RECAP: 9/12 James E. Fleming & Linda C. McClain Constitution Day Lecture with University of Cambridge’s Gary Gerstle
So much of political discourse in the United States focuses on two-, four-, and six-year election cycles. Yet, so much of politics happens outside of them. As a way to both broaden and refine the conception of political time, University of Cambridge Paul Mellon Professor of American History Gary Gerstle, the Kinder Institute’s 2023 James E. Fleming & Linda C. McClain Constitution Day lecturer, explained that he has taken to instead studying political orders, constellations of ideologies, policies, and constituencies whose impact endures far beyond any cyclical chronology. At the center of his September 12 talk were the lone two orders of the past century in the U.S.: the New Deal Order, which began under FDR in the 1930s, crested in the 1950s and 60s, and collapsed in the 1970s; and the Neoliberal Order that followed it, which spanned the end of the 20th and beginning of the 21st centuries before meeting its own demise in the early twenty-teens.
As for the question of when, historically, political orders have emerged, the answer is fairly simple: economic crises are followed by crises of governance, which give rise to these orders and/or sound their death knell.

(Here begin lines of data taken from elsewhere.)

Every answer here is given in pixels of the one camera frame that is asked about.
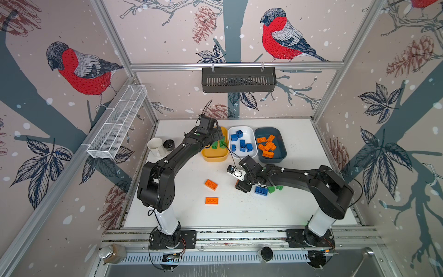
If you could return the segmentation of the yellow plastic bin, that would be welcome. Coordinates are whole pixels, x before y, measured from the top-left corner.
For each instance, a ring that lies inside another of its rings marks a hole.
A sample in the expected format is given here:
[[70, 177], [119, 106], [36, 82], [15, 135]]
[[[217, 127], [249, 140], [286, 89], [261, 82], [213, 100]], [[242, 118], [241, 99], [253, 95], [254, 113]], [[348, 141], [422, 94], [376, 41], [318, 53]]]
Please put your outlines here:
[[226, 148], [220, 148], [219, 146], [216, 150], [212, 149], [212, 143], [208, 148], [203, 149], [201, 155], [207, 162], [223, 162], [229, 156], [227, 129], [224, 127], [220, 128], [224, 136], [224, 139], [222, 140], [226, 143]]

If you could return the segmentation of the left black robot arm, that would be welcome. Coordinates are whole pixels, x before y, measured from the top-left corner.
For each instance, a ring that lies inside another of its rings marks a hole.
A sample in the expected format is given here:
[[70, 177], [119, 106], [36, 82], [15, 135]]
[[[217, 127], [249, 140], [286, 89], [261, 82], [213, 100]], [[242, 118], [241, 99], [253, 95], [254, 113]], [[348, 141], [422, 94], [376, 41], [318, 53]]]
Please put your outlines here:
[[167, 244], [176, 246], [181, 239], [181, 225], [171, 208], [176, 174], [192, 157], [222, 139], [224, 136], [218, 120], [201, 114], [196, 126], [184, 134], [180, 145], [157, 162], [147, 162], [143, 166], [137, 198], [152, 209], [160, 237]]

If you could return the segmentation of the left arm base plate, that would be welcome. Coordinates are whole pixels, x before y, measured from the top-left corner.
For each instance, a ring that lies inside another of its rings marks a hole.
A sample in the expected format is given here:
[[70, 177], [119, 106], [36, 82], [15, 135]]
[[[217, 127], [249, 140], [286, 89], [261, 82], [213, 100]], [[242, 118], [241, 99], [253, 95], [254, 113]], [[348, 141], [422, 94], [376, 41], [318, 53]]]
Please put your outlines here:
[[155, 227], [150, 234], [149, 250], [194, 249], [196, 241], [197, 232], [195, 230], [182, 231], [181, 226], [178, 226], [172, 235], [166, 235], [158, 227]]

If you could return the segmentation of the white plastic bin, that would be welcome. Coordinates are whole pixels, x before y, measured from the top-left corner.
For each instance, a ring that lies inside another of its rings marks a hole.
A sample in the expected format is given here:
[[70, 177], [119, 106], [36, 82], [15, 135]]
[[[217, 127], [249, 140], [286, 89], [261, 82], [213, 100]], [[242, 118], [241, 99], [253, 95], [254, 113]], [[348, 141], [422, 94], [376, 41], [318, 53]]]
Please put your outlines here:
[[[243, 137], [238, 138], [238, 140], [236, 142], [232, 142], [230, 139], [230, 136], [233, 134], [236, 134], [236, 132], [238, 130], [241, 130], [243, 132]], [[240, 140], [245, 140], [245, 143], [251, 143], [253, 145], [253, 151], [252, 152], [248, 152], [246, 148], [241, 148], [240, 147]], [[233, 152], [231, 150], [231, 145], [235, 144], [236, 145], [236, 151]], [[254, 135], [254, 131], [251, 127], [249, 126], [234, 126], [231, 127], [228, 130], [228, 146], [230, 148], [230, 151], [233, 153], [234, 156], [238, 157], [238, 158], [244, 158], [246, 156], [250, 156], [252, 158], [254, 158], [257, 154], [258, 154], [258, 148], [256, 145], [256, 138]]]

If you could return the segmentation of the white ceramic mug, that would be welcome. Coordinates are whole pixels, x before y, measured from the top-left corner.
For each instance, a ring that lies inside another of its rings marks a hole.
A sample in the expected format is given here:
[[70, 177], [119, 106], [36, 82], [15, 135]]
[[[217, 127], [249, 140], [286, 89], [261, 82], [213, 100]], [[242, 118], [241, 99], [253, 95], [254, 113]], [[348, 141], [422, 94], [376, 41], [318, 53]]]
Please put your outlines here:
[[163, 146], [163, 140], [161, 138], [158, 138], [158, 137], [152, 138], [147, 143], [147, 146], [148, 146], [148, 149], [150, 150], [150, 152], [156, 158], [160, 159], [160, 158], [163, 158], [167, 155], [167, 151], [166, 151], [165, 147]]

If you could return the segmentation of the glass grinder black cap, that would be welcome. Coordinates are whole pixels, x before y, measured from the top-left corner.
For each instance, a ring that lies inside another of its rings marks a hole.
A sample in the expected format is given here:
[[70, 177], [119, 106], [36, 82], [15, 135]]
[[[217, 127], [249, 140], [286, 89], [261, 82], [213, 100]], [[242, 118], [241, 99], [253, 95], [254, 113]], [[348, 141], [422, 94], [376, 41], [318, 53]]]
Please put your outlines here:
[[173, 151], [175, 149], [175, 141], [173, 139], [165, 140], [163, 143], [163, 147], [166, 151]]

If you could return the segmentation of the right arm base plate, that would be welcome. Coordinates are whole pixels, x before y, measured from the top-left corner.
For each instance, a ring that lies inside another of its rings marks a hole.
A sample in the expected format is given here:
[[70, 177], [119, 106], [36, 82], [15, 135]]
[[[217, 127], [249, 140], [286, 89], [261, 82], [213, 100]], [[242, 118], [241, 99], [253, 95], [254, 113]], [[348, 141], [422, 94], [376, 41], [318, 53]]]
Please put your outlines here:
[[335, 248], [335, 238], [332, 230], [328, 229], [323, 236], [304, 229], [287, 229], [286, 242], [290, 248]]

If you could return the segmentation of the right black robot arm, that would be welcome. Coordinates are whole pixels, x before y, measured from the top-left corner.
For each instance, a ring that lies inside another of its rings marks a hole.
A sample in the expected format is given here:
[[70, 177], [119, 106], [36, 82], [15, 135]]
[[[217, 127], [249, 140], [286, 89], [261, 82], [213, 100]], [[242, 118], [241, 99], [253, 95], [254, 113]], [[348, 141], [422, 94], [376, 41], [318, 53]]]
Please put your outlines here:
[[290, 187], [310, 192], [318, 205], [317, 211], [305, 227], [305, 237], [323, 238], [337, 220], [342, 220], [354, 190], [328, 166], [298, 170], [267, 164], [264, 167], [247, 156], [239, 162], [241, 170], [230, 166], [228, 172], [237, 179], [235, 189], [249, 193], [253, 186], [260, 188]]

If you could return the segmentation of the metal ladle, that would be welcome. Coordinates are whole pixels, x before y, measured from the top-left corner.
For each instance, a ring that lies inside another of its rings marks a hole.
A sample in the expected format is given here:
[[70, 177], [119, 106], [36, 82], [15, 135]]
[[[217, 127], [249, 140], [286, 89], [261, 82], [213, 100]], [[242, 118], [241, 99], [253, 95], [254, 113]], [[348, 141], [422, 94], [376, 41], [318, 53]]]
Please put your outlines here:
[[362, 251], [362, 259], [357, 265], [356, 269], [351, 273], [350, 277], [355, 277], [359, 269], [362, 267], [363, 263], [374, 256], [374, 251], [369, 247], [365, 247], [361, 249], [361, 251]]

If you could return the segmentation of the glass jar metal lid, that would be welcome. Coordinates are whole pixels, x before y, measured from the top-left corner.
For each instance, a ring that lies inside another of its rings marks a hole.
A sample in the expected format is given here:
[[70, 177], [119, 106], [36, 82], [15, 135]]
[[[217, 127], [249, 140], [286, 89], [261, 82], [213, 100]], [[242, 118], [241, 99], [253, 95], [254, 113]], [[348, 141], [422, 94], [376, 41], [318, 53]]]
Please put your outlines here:
[[99, 258], [105, 264], [118, 264], [127, 257], [126, 248], [122, 245], [111, 244], [99, 251]]

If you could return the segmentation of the blue lego front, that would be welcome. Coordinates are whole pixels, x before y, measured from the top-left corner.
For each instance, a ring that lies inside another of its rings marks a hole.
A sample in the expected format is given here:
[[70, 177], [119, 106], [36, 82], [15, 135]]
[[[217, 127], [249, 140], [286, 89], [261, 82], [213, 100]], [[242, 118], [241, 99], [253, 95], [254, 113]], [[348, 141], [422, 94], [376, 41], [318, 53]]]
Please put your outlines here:
[[268, 196], [268, 189], [266, 189], [266, 188], [255, 187], [254, 192], [257, 195]]

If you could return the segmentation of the black round knob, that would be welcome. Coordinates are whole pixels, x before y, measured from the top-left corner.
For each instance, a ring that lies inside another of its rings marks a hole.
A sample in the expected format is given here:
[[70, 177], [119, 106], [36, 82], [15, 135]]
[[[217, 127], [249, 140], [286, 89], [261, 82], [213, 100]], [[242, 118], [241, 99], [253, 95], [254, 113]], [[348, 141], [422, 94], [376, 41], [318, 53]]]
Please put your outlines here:
[[259, 255], [264, 263], [270, 262], [273, 259], [273, 250], [270, 247], [262, 247]]

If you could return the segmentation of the dark teal plastic bin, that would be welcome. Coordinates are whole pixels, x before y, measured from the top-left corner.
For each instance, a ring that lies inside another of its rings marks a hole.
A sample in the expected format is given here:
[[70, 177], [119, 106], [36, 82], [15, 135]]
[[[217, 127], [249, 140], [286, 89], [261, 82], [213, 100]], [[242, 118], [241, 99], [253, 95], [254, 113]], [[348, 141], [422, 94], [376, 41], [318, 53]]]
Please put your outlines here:
[[259, 160], [261, 160], [261, 162], [280, 163], [286, 158], [287, 156], [286, 146], [284, 144], [281, 132], [278, 129], [274, 127], [262, 127], [256, 129], [254, 135], [256, 136], [256, 138], [266, 137], [267, 142], [273, 142], [274, 145], [276, 146], [276, 149], [274, 151], [270, 151], [274, 153], [273, 159], [267, 159], [262, 156], [263, 151], [265, 151], [264, 147], [267, 142], [265, 143], [256, 142], [258, 148]]

Of greater interest here, however, was the question of how they remain durable and potent. In Eisenhower acquiescing to FDR’s philosophy, and Clinton doing the same to Reagan’s, we can see how durability is, on the one hand, a function of the presumptive opposition party bending to the will of the established order. But legislative consensus still requires constitutional legislation, and this is where the Supreme Court—the star, so to speak, of Prof. Gerstle’s talk—enters into the fray, specifically when it comes to propping up the political economies undergirding political orders. In terms of the particular historical context he was examining, three moments rose to the surface to bear this argument regarding the role of the Court out.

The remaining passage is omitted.